Accessibility & Digital Conformance
shadcn/ui Accessibility Checker for WCAG 2.2 Reviews
shadcn/ui is popular because it gives teams editable components instead of a sealed component library. That is also the accessibility catch: once you copy and modify the component, the accessibility outcome…
shadcn/ui is popular because it gives teams editable components instead of a sealed component library. That is also the accessibility catch: once you copy and modify the component, the accessibility outcome is yours.
The right question is not "is shadcn accessible?" The right question is:
Does the version in your product still pass the keyboard, focus, label, contrast and error-message checks your buyer will ask about?
Why a component checklist beats a generic scanner
Generic scanners are useful, but they do not understand how your component is composed.
They may catch:
- missing form labels;
- empty buttons;
- duplicate IDs;
- some colour-contrast failures;
- missing language attributes.
They usually cannot judge:
- whether a combobox communicates expanded/collapsed state clearly;
- whether a dialog returns focus to the trigger;
- whether a custom chart communicates meaning to screen readers;
- whether focus remains visible after Tailwind theme changes;
- whether form errors are connected to fields;
- whether keyboard users can escape popovers, drawers and sheets predictably.

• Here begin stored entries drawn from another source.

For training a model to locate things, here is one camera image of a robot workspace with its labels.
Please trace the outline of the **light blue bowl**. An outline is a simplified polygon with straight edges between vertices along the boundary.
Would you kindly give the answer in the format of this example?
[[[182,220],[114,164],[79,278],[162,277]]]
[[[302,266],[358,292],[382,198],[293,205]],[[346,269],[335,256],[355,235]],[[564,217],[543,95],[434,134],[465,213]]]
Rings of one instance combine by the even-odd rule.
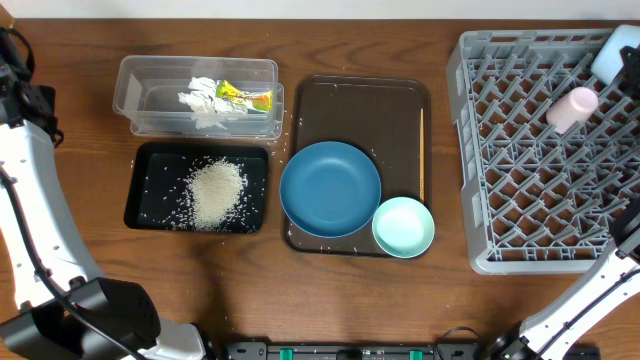
[[[639,27],[633,25],[618,26],[591,65],[591,73],[604,85],[609,85],[623,68],[620,51],[625,46],[639,47]]]

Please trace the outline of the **pink cup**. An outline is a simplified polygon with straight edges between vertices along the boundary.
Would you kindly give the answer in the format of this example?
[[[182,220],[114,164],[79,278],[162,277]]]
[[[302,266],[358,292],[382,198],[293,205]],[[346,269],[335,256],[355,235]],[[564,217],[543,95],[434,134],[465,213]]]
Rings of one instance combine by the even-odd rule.
[[[554,131],[564,134],[577,123],[585,122],[599,105],[598,95],[587,87],[576,87],[556,101],[546,112]]]

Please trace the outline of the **white tissue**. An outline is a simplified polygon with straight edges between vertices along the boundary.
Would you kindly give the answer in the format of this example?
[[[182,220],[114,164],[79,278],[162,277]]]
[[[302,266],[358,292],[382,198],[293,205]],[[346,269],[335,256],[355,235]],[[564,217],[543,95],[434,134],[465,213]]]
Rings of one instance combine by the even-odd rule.
[[[211,99],[215,113],[221,114],[247,114],[248,109],[244,105],[235,104],[230,100],[214,97]]]
[[[180,92],[178,94],[178,101],[192,110],[194,113],[192,120],[195,121],[196,128],[220,127],[216,119],[207,117],[207,114],[216,113],[214,99],[216,98],[217,81],[207,77],[192,77],[188,89],[188,93]]]

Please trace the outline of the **white rice pile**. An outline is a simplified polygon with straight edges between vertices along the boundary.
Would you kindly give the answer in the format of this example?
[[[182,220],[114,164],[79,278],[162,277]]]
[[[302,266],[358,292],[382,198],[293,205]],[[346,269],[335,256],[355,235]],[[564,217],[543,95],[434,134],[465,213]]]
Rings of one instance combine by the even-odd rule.
[[[261,158],[155,154],[142,179],[136,226],[255,233],[263,222],[267,164]]]

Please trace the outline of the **wooden chopstick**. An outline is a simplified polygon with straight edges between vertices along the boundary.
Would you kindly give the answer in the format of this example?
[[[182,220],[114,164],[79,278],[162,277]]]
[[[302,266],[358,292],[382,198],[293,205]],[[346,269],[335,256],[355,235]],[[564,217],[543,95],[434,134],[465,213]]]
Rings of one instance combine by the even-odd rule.
[[[420,202],[425,203],[425,143],[424,143],[424,108],[420,109],[419,118],[419,181],[420,181]]]

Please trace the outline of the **green yellow snack wrapper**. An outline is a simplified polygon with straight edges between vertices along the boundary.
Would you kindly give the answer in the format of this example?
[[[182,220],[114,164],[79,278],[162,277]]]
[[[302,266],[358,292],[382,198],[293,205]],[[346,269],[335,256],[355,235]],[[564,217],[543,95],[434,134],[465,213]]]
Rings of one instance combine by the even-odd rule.
[[[240,90],[227,80],[218,83],[216,97],[257,112],[270,112],[273,107],[273,92],[271,90],[265,92]]]

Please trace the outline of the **mint green bowl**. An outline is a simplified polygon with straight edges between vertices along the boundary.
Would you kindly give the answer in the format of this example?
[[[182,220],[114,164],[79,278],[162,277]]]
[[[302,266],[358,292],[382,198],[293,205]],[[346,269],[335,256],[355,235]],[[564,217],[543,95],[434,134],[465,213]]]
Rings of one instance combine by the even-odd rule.
[[[372,234],[388,255],[410,259],[421,256],[433,243],[435,222],[429,209],[409,197],[386,200],[372,219]]]

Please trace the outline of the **dark blue plate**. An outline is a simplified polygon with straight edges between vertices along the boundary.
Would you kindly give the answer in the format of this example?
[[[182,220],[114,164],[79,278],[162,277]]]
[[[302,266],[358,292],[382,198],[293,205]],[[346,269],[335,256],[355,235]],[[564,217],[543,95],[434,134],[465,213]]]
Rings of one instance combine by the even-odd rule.
[[[356,233],[382,198],[378,169],[357,147],[336,141],[309,145],[284,168],[279,198],[291,223],[321,238]]]

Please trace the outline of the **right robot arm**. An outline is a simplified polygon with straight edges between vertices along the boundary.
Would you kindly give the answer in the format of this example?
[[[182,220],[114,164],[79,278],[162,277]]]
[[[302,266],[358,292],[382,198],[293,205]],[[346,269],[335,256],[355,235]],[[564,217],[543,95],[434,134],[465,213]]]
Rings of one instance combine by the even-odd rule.
[[[613,60],[620,61],[615,73]],[[639,95],[639,45],[605,45],[592,73],[607,84],[620,73],[629,91]],[[591,90],[572,90],[547,111],[547,122],[560,134],[586,120],[595,109]],[[610,230],[613,244],[567,291],[541,312],[528,317],[496,339],[478,359],[562,359],[587,330],[628,298],[639,293],[639,199],[619,216]]]

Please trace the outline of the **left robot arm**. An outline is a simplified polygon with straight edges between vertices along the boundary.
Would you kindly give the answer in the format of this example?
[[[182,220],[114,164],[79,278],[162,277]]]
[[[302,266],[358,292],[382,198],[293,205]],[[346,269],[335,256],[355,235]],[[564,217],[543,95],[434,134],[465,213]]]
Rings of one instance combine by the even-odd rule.
[[[26,359],[203,359],[198,329],[159,317],[138,284],[108,279],[85,246],[54,159],[54,89],[1,64],[1,234],[19,313],[1,325]]]

That is why shadcn accessibility work should be component-by-component.
Components to test first
Dialog, Sheet and Drawer
Check:
- focus moves into the open surface;
- Escape closes it where appropriate;
- focus returns to the trigger;
- background content is not reachable while open;
- the title and description are announced.
Combobox, Select and Command
Check:
- keyboard navigation works without a mouse;
- selected and highlighted states are announced;
- labels are programmatically connected;
- no result / error states are readable;
- focus does not disappear into custom wrappers.
Forms
Check:
- every input has a useful label;
- required fields are not indicated by colour alone;
- errors are tied to fields;
- help text is connected;
- submit failure is announced.
Buttons, links and icon controls
Check:
- icon-only buttons have accessible names;
- disabled states have enough contrast;
- focus rings are visible against your theme;
- links are not only distinguished by colour.
Charts and data display
Check:
- the chart has an accessible summary or data table alternative;
- screen-reader output is meaningful;
- colour is not the only distinction;
- tooltips are not the only way to access values.
The shadcn/ui GitHub issue tracker includes real accessibility discussions, including chart screen-reader behaviour and low-contrast palette concerns. Treat those as reminders that "library default" is not the same as "your implementation is audit-ready."
The evidence gap
Most teams stop at "we ran axe." A buyer or public-sector procurement reviewer often wants more:
- which components were tested;
- what failed;
- what was fixed;
- which criteria were considered;
- when the review happened;
- who owns the follow-up.
That is evidence, not just linting.
Run the free checker
Use the free component accessibility diagnostic to triage the riskiest component patterns before a buyer asks. It is a self-assessment and runs in your browser.
If you need a documented pack, Conformance Studio turns the findings into a dated evidence bundle for GBP 129 one-time. It is not a legal guarantee or formal audit. It helps you organise the work so a qualified reviewer or buyer can see what you tested and fixed.
FAQ
Is shadcn/ui accessible out of the box? It depends on the component, the Radix primitive, and your own modifications. You still need to test the implementation in your product.
Does axe catch every shadcn accessibility issue? No. Automated tools miss many keyboard, focus, composition and semantics problems. Use them, but add manual tests.
Should I test WCAG 2.1 or 2.2? Use the standard your buyer, contract or market requires. WCAG 2.2 adds criteria that can matter for target size and focus appearance, so many teams now review against 2.2 even where 2.1 is the formal minimum.
Can this replace an accessibility audit? No. It is a self-assessment and evidence organiser. Use a qualified accessibility professional for high-stakes assurance.
Bottom line
shadcn gives you control. Control means responsibility. Test the components your users actually touch, record the fixes, and keep a dated evidence file before procurement asks for one.